Here’s where we really get down to brass tacks. Here is where the grace of God becomes truly audacious and messes with our score-keeping. The God who made us does not stand far-off calling us to humble ourselves and return but rather He himself becomes the way by which we do so. And He rescues us not apart from the mess we’ve made but within it, becoming one of us, taking on the dustyness of our frame. Knowing the constraints and weakness of our humanity and from within the human flesh of Jesus Christ bringing all things to completion, uniting us to God forever in himself. “For our sake he made him to be sin who knew no sin, so that in him we might become the righteousness of God,” writes Paul (2 Corinthians 5:21).
That is why your head will be marked not just with ashes—a reminder of your mortality—but with ashes in the form of a cross—a reminder of God’s steadfast and everlasting love which breathes new life into our dusty frame (Psalm 103:17).

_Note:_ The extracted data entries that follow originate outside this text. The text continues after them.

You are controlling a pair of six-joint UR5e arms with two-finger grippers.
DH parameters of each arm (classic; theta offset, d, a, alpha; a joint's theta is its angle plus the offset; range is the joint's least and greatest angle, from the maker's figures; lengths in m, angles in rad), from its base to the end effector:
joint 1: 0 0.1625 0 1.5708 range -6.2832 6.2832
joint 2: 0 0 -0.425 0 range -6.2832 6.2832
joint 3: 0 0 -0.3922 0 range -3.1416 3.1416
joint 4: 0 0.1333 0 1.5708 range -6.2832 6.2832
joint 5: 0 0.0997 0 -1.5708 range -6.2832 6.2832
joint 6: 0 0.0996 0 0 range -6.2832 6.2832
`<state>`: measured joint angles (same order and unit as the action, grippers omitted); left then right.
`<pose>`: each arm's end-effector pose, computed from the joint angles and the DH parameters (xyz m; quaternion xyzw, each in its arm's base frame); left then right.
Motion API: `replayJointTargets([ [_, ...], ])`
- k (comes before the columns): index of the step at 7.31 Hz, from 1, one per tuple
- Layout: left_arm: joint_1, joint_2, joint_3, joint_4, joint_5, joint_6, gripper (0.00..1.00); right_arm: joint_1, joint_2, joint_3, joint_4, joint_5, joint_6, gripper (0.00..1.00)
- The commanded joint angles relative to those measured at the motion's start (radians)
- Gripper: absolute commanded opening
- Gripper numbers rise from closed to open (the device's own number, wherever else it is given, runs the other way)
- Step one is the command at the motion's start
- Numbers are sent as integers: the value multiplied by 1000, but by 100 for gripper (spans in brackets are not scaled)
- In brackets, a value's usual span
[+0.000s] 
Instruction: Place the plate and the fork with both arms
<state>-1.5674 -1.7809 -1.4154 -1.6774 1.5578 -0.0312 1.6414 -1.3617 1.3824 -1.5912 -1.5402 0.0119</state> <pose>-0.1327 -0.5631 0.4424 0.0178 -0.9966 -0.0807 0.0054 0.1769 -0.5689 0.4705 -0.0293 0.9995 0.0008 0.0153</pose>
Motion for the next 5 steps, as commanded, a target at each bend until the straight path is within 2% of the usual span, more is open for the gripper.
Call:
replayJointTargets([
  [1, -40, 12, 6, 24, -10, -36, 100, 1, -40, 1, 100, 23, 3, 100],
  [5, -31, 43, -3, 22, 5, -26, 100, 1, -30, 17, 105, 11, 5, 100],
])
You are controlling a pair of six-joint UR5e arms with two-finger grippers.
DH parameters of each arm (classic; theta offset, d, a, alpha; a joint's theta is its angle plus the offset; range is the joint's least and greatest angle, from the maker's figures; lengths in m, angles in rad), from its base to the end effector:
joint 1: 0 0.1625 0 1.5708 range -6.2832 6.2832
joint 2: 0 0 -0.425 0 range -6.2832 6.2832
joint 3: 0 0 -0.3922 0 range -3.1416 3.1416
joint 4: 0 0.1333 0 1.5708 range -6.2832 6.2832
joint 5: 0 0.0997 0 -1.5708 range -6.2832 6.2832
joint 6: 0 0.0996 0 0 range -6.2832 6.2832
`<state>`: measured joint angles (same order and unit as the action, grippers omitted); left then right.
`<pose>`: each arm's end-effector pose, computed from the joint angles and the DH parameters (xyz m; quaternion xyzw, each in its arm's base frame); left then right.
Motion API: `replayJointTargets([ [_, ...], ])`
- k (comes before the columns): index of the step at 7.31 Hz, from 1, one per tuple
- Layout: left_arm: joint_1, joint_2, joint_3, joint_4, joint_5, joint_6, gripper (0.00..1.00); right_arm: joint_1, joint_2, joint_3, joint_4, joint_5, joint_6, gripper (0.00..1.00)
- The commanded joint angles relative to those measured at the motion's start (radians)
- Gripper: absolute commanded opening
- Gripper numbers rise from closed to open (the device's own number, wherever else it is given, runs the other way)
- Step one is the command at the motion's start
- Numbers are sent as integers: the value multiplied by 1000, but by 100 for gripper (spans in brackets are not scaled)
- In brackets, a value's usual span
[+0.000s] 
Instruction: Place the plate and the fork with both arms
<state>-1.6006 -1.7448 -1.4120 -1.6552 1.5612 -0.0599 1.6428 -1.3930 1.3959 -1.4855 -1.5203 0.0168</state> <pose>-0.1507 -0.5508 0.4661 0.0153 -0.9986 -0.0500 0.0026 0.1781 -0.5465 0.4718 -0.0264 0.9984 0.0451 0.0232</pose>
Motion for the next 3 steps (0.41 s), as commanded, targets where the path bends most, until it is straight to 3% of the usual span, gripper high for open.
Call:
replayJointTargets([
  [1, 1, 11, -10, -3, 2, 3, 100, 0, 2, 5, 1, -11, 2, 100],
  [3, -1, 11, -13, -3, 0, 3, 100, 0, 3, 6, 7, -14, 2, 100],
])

Because it is on the cross that we come face to face with the humility of Christ (Philippians 2:5-11). Just here we behold the abundant, self-giving love of God for us in Jesus Christ, who turns us from sin to faithfulness, who turns our mortality into immortality, and calls us to entrust ourselves wholly to himself.
So, this Lent, as you fast and pray and give look not at yourself, look not to others, but look to the cross of Christ. For that is what true humility is, not thinking less of yourself but thinking of yourself less (C.S. Lewis). Thinking of yourself less because you are increasingly drawn towards the beauty of Jesus Christ. When you find yourself tempted and your flesh dragging you in different directions, remember this. Remember that God’s love is your very life and your very life is to love God in and through Jesus Christ. Remember this, now and always, and may your Lent be a holy one. Amen.